Schöneboom: Die Stadt hat das mehrfach versucht. Allerdings haben Herr Berger (Gottfried Berger, Leiter des Kulturamts, Anm. d. Red.) und ich den Eindruck gewonnen, dass hier schon sehr früh eine »Schieflage« zu verzeichnen war. Dass das »Blue Notes« schließen musste, ist tatsächlich sehr bedauerlich! Man hat da eine Institution gegründet, die auf Gemeinnützigkeit und Ehrenamtlichkeit hin ausgerichtet war. Beides trat dann nicht oder zu wenig ein, sodass man dann letztlich einen kommerziellen Betrieb mit gemeinnützigem Konzept durchbringen musste.
Auch der Betrieb im Schlachthof lief zuletzt nicht rund, trotzdem wird kräftig investiert. 2012 wurden 320 000 Euro für die Sanierung der ehemaligen Großviehhalle bewilligt. Das Bistro wird gastronomisch ertüchtigt, die neue Küche wird mit 15 000 Euro zu Buche schlagen. Könnte der Schlüssel zu einer verbesserten Wahrnehmung und mehr Besuchern nicht auch in einem breiteren Kulturangebot mit mehr Veranstaltungen liegen?
Schöneboom: Nein, das sehe ich nicht so. Einfach »nur mehr« war in Lahr noch nie ein Maßstab. Durch mehr Angebot erreicht man noch lange nicht mehr Wahrnehmung und erst recht nicht mehr Besucher. Es ist doch gerade die quantitative Überflutung, die uns wegsehen oder weghören lässt. In einer Großstadt wäre das eventuell anders, aber in einer kleineren Stadt wie Lahr ist in punkto Quantität Augenmaß gefragt. Wir sind im Übrigen in guten Gesprächen mit allen Akteuren. Ziel ist, mit den neuen Betreibern vielfältige Kooperationen einzugehen und wechselseitige Unterstützungen auszuloten, die dem Schlachthof insgesamt zugute kommen.
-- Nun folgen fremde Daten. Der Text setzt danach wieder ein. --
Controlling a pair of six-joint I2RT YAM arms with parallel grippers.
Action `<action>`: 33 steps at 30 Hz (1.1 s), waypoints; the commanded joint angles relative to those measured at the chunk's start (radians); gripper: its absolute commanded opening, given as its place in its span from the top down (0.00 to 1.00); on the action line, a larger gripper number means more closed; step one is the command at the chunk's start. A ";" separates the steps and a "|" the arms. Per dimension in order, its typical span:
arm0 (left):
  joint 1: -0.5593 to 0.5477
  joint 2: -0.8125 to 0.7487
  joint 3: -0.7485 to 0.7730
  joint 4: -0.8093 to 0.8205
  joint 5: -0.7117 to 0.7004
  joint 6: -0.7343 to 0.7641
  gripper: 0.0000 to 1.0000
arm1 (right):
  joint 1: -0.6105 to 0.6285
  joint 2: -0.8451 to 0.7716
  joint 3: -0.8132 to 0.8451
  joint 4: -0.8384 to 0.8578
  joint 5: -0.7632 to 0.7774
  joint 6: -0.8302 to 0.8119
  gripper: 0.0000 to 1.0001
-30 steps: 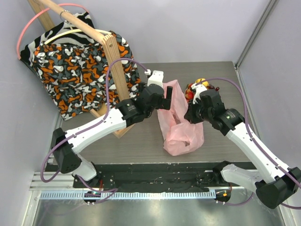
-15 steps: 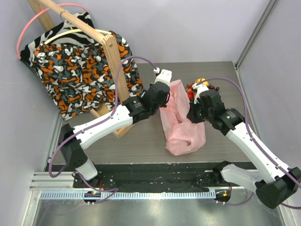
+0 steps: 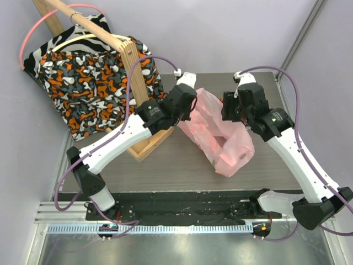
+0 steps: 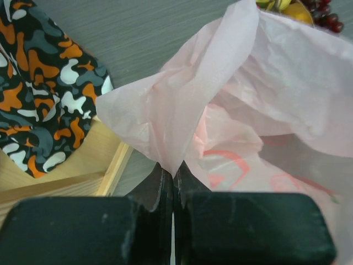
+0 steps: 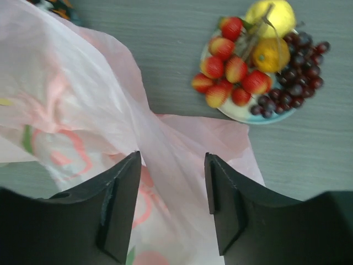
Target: Place the fruits into the plastic bag
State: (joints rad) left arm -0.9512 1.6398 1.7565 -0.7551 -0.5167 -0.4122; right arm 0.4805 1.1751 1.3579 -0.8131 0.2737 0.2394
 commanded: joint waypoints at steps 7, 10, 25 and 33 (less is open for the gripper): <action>0.086 0.198 0.340 -0.323 0.216 -0.116 1.00 | 0.023 -0.084 0.144 0.106 -0.319 0.063 0.41; 0.088 0.192 0.322 -0.309 0.234 -0.119 1.00 | 0.027 -0.072 0.078 0.161 -0.457 0.090 0.44; 0.106 0.132 0.279 -0.323 0.296 -0.177 1.00 | 0.093 0.117 -0.132 0.201 -0.003 0.254 0.52; 0.111 0.026 0.160 -0.359 0.311 -0.172 1.00 | 0.064 0.130 -0.258 0.264 0.284 0.206 0.39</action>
State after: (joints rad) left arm -0.8474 1.7592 1.9537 -1.0821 -0.2310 -0.5770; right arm 0.5659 1.3262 1.1484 -0.6167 0.3500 0.4549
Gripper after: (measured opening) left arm 0.017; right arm 0.583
Die »Lahrer Rockwerkstatt« ist fest in das kulturelle Angebot des Schlachthofs integriert. Sie bietet der regionalen Musikszene eine Plattform, wird von der Stadt direkt, aber auch indirekt über die von ihr organisierten Konzerte gefördert. Könnte das auch ein Ansatz für einen neuen Kulturverein sein?
Schöneboom: Das muss die Zukunft zeigen, das kann ich aus gegenwärtiger Sicht nicht beantworten. Im Übrigen meine ich aber, dass wir es nicht übertreiben sollten. Wir haben eine engagierte Rockwerkstatt mit gutem Programm; wir müssen da nichts übers Knie brechen. Unabhängig davon steht meine Tür für tatkräftige, interessante und gut durchdachte Kulturinitiativen aber immer offen.